One thing that For All Mankind does share with Away is that the characters are neither idealized or demonized. Ed is probably the closest thing the show has to a true hero, but he’s got deep flaws and blind spots, whether he’s ignoring Gordo’s concerns about returning to the Moon, or lashing out at Kelly for wanting to follow in his footsteps and join the Navy because he’s afraid to see her in danger. Gordo’s a sad-sack with a drinking problem, but he’s a loving father. The scenes where his teenage sons try to understand and help their father deal with his anxiety are made even more moving thanks to a camera style similar to one used on Friday Night Lights, where the action is filmed from a distance that makes the viewer feel like an interloper in an intimate moment.
The big personal dramas are brightened by slice-of-life comedy that helps ground the often-larger-than-life characters, like Ed complaining about Karen swapping his Kraft parmesan cheese out for the real stuff, or Ed and fellow astronaut Molly Cobb (Sonya Walger of Lost) having a serious chat about Molly’s latest mission while their spouses are sneaking a joint in the golf cart. The strong foundational character development done in season 1 is paying off powerfully in season 2, with every member of the ensemble getting arcs that magnify their strengths and failings.

Photo: Apple TV Plus
For All Mankind also follows the prestige-drama formula of tackling big societal issues through its diverse cast. Astronaut Ellen Wilson (Jodi Balfour) is in a sham marriage following her disastrous attempt to come out to her commander in season 1, but she wonders if the changing times might allow her to finally show her true self. Danielle Poole (Krys Marshall of Supergirl) was the first Black woman on the moon, but she confronts NASA on its tokenism by demanding to command her own mission. The plots could easily come off as preachy or saccharine, but they feel genuine, as the characters attempt to push an organization based on imagining the future of humanity to examine the preconceptions that it remains bound by.
While the science fiction aspects of For All Mankind often play second fiddle to the character dramas, they’re still well executed. The show looks gorgeous, with its spectacular lunar landscapes and imagined moonbase. There, a series of hot astronauts feel a sense of isolation and claustrophobia that has become all too familiar after a year of COVID-19 lockdowns. “You get used to it,” is the mantra used to console new astronauts when they face the terrible food, noisy equipment, and ant infestation that’s a pretty amusing callback to season 1’s botched ant-farm experiment.

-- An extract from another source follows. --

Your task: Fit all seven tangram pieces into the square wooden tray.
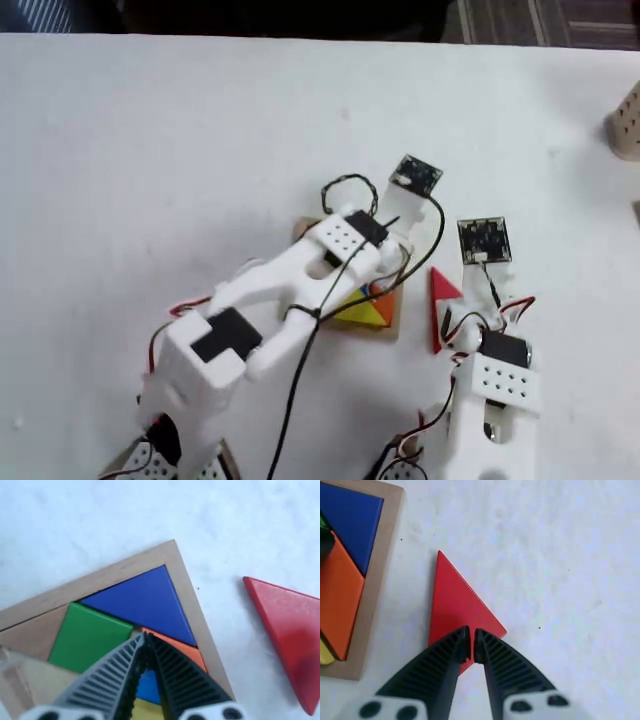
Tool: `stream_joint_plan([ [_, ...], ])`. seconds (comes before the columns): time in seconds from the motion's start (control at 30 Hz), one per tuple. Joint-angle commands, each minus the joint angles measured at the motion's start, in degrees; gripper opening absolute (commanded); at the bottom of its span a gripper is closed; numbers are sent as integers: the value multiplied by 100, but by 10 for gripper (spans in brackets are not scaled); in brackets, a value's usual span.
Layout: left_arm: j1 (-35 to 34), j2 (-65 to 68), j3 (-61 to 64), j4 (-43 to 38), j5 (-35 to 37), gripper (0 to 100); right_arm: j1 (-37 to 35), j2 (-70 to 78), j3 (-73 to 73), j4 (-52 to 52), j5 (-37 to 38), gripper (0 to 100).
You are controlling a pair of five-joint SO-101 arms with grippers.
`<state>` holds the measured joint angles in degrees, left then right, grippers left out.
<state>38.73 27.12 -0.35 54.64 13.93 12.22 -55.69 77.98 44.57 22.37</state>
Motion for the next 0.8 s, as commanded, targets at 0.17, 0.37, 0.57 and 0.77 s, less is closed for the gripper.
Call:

But while they may involve solar flares knocking out spy satellites and conflicts over lunar lithium deposits, the threats in the show are all grounded in Cold War politics rather than aliens or asteroids. The threat of nuclear war is always present, but that just makes the show feel like a period drama. Rather than push to keep viewers watching with cliffhangers and plot twists, Moore and his writers place the focus on the emotional stakes just as much as the geopolitical ones. It’s strange for a show that spends so much time in space to feel so grounded, but like its astronaut stars, For All Mankind could prove to be a trailblazer of a new frontier for prestige drama.
For All Mankind season 2 is now streaming on Apple TV Plus. New episodes are released on Fridays.